There’s no such thing as a beginning
The benefit of spending large volumes of time learning about ecology is that you are constantly reminded your way of doing anything is only on one approach amongst many. Apart from being one human amongst many others, you are more importantly one small version of one species living life alongside the efforts of 8.7 million other species, who are as certain of their ways of being in the world as you are yours. Inheriting a world so ruptured by anthropocentric efforts of select cultures, it is a relief to remember this is not the only way to live on earth. It’s not even the most popular. It just happens to be the most familiar. Everywhere you look, other lifeways, from the bacterial and fungal to the vegetal and animal carry on across generations demonstrating all sorts of ways of relating to each other and to the planet we all share.
If you are here you might already know that I am passionate about what worlds beyond the human have to teach us. The stories, lessons, futures and practices that are swarmed, scrawled, spawned, flocked and seeded in every minute of this riotous earth bare infinite instruction for the attentive human.
In the last twelve years or so I have had vast privilege of spending large volumes of time doing the things that I find most interesting. Slipping into fresh bodies of water, floating in salt water shallows, wandering through grasslands, peering through swamps, crawling through red walled canyons, watching kingfishers and giant moths, following slugs and cuttlefish, tracing the wing tips of eagles as they rise with the sun over stretching estuaries.
Some of this is the ability to be in the right place at the right time, and a knack for getting invited into interesting places. Some of it is the inability to stay very long inside the confines of the city, and penchant for wandering off when a turtle or lyrebird crosses my path. Some of it is the result of an insatiable curiosity and a taste for chasing wonder. Some is a skill in cultivating very convincing reasons to be snorkelling, hiking or canoeing at anyone time. It doesn’t hurt to have cultivated a large cohort of infinitely curious teachers, mentors, friends, companions and collaborators who are equally interested in learning about the world by meditating in quarries, singing with frogs or dragging hydrophones through rockpools. But mostly, this all happens because I have the privilege of time and space to to pursue these interests. This is something I am both immensely grateful for and that makes me keenly aware of a responsibility to share the things I have the benefit of learning.

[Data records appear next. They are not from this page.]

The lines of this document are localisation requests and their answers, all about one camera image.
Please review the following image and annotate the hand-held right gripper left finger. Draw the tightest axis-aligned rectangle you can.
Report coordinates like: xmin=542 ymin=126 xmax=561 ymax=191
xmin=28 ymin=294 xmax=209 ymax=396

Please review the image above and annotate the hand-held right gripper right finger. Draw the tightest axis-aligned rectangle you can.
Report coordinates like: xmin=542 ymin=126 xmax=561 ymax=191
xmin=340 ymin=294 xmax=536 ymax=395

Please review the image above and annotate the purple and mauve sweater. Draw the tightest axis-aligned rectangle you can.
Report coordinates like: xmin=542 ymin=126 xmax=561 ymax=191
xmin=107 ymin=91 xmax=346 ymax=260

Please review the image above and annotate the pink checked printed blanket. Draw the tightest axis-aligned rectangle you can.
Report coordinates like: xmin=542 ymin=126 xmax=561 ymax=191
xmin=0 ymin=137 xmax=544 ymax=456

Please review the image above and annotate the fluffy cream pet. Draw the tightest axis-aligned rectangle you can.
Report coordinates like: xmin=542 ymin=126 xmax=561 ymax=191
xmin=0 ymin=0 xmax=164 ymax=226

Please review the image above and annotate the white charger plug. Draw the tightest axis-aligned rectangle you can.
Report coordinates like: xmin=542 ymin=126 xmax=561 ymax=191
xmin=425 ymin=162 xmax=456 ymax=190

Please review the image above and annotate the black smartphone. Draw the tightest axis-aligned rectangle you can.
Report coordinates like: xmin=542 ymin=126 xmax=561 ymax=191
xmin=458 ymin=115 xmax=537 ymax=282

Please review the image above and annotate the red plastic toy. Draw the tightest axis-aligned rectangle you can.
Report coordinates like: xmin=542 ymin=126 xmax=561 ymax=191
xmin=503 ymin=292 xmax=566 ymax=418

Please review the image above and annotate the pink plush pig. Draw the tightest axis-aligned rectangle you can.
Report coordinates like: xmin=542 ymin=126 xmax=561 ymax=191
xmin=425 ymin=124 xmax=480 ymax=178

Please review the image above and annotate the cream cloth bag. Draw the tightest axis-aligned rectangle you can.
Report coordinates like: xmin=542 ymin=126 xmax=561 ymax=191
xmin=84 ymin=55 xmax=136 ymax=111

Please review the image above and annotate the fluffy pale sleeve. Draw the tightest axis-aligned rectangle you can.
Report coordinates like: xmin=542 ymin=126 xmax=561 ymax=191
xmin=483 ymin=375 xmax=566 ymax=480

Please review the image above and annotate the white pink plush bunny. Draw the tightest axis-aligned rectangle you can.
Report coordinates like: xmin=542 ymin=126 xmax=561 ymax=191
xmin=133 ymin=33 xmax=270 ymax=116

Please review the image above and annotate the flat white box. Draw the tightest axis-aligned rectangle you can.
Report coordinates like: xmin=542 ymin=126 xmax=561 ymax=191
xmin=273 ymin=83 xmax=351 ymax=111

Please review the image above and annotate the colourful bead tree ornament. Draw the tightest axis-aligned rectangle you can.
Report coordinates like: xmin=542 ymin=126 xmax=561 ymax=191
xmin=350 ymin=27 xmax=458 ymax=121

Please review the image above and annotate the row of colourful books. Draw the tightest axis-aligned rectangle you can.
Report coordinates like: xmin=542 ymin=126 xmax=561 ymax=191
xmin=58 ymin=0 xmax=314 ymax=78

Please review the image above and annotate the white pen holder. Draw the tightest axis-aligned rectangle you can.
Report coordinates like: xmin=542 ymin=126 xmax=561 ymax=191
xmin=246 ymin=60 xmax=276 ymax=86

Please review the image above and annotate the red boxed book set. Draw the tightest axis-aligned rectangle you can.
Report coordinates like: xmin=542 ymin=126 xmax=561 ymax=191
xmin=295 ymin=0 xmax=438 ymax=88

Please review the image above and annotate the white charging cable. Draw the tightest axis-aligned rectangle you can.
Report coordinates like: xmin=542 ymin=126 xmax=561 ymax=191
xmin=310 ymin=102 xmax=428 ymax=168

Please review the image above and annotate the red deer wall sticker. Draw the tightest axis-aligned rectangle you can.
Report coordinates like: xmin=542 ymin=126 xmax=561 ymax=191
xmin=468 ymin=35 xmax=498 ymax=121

When I am not off wandering the field, my ecologic interests are fuelled by the benefit of artistic, academic and conservation communities filled with enthusiastic and exceptional folks who have cultivated expertise through countless ways of learning, from empirical research to experimental practice. And this all mingles in me, augmenting and mutating the lessons I learn from teachers beyond the human, from termites and echidnas, millipedes and cockatoos. This inquiry of mine is seeded in a desire to learn and practice being good kin, (re)learning how to show up as a companion and collaborator for interspecies worlds, when I have been raised without a cultural practice of my own. An effort to reintegrate my body, practice and imaginary with the living worldn as a white, settler artist on the stolen, unceded land of the Eastern Kulin Nations in so-called Australia.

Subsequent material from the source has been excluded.